[Source records]
◆ ◆ ◆ ◆ ◆

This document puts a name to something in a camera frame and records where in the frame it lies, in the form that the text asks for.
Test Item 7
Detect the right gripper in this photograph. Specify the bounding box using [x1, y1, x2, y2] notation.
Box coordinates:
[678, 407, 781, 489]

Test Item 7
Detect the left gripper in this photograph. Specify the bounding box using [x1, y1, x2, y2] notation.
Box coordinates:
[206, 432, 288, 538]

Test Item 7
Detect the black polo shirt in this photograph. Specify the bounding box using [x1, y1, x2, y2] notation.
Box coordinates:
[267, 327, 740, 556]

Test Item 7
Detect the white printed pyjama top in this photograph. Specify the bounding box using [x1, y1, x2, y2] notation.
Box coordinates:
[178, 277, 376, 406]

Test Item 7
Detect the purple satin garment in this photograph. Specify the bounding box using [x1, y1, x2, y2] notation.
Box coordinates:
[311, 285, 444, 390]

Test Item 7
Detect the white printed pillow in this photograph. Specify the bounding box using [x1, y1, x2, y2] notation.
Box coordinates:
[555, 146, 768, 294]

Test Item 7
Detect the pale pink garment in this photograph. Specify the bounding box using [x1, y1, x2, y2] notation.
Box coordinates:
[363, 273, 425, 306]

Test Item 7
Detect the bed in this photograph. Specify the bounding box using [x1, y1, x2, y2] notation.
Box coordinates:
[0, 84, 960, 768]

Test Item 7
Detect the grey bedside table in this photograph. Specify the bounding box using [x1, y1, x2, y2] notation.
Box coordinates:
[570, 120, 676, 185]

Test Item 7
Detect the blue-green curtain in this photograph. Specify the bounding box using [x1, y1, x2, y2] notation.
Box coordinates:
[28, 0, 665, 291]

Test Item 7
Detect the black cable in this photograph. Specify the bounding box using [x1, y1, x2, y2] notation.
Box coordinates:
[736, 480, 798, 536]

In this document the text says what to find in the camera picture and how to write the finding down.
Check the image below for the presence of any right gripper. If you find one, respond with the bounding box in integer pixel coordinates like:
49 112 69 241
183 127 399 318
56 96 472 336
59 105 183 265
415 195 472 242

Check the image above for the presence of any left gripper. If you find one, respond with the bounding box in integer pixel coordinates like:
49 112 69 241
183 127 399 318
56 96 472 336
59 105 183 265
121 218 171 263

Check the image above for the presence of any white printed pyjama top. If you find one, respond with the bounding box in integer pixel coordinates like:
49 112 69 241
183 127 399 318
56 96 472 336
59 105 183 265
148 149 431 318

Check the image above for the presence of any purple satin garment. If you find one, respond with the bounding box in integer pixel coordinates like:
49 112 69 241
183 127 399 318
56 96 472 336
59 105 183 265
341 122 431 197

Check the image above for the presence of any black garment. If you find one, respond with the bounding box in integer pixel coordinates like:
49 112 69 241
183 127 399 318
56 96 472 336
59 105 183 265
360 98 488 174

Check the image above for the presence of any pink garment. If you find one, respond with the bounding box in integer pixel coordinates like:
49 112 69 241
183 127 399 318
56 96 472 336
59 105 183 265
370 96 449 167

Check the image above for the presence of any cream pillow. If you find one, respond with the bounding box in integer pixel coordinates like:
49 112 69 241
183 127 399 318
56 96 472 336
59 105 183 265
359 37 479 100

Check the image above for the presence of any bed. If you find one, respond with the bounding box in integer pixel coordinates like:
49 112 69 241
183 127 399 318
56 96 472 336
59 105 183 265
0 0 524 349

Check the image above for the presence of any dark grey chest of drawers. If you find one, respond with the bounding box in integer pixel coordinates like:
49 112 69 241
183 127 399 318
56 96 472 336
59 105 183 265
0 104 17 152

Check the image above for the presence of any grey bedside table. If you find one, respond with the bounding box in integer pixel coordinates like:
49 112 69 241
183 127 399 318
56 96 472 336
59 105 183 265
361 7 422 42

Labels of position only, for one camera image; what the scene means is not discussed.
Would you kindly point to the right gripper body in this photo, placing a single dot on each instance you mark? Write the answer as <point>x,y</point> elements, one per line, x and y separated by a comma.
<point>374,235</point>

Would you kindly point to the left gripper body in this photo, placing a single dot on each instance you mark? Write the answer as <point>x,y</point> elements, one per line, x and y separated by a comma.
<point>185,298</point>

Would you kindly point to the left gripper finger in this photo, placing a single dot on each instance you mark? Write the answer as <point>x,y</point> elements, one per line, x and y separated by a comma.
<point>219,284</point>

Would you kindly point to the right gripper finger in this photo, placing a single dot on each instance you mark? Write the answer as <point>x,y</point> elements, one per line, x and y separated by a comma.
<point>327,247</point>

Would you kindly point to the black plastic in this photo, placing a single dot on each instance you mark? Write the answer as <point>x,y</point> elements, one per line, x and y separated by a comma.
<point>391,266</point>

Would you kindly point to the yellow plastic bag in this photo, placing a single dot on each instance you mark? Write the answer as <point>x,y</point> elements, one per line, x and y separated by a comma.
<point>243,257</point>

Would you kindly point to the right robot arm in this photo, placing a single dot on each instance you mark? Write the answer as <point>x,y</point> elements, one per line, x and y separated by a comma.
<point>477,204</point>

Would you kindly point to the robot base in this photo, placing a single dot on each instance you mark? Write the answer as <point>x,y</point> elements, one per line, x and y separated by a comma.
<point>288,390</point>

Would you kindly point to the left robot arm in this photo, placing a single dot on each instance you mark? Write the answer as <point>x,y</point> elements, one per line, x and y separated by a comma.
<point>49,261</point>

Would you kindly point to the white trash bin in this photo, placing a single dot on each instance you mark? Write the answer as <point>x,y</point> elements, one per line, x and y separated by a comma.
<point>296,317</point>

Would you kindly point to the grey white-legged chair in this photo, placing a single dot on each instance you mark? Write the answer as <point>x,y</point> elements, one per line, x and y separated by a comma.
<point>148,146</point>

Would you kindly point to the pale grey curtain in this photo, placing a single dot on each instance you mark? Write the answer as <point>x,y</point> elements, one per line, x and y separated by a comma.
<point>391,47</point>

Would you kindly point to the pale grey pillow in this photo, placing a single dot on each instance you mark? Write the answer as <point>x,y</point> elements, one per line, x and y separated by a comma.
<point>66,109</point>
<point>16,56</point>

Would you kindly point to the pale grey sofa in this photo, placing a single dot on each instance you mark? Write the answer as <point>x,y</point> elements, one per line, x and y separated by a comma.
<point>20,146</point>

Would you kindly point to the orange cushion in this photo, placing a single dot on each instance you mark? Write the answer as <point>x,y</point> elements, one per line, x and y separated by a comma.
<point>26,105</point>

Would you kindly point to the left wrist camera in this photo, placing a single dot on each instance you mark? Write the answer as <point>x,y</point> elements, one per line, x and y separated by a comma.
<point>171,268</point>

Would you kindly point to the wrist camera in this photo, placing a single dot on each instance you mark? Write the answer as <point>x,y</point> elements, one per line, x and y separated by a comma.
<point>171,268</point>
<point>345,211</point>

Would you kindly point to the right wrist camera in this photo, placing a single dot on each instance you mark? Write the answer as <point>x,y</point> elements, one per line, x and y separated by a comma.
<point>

◆ ◆ ◆ ◆ ◆

## [What the exercise asks]
Read through the data and copy every line where "black" shows up.

## [Exercise output]
Detect the black polo shirt in this photograph. Specify the bounding box using [x1, y1, x2, y2] notation.
Detect the black cable in this photograph. Specify the bounding box using [x1, y1, x2, y2] notation.
Check the image above for the presence of any black garment. If you find one, respond with the bounding box in integer pixel coordinates like:
Would you kindly point to the black plastic in this photo, placing a single dot on each instance you mark? Write the answer as <point>x,y</point> elements, one per line, x and y separated by a comma.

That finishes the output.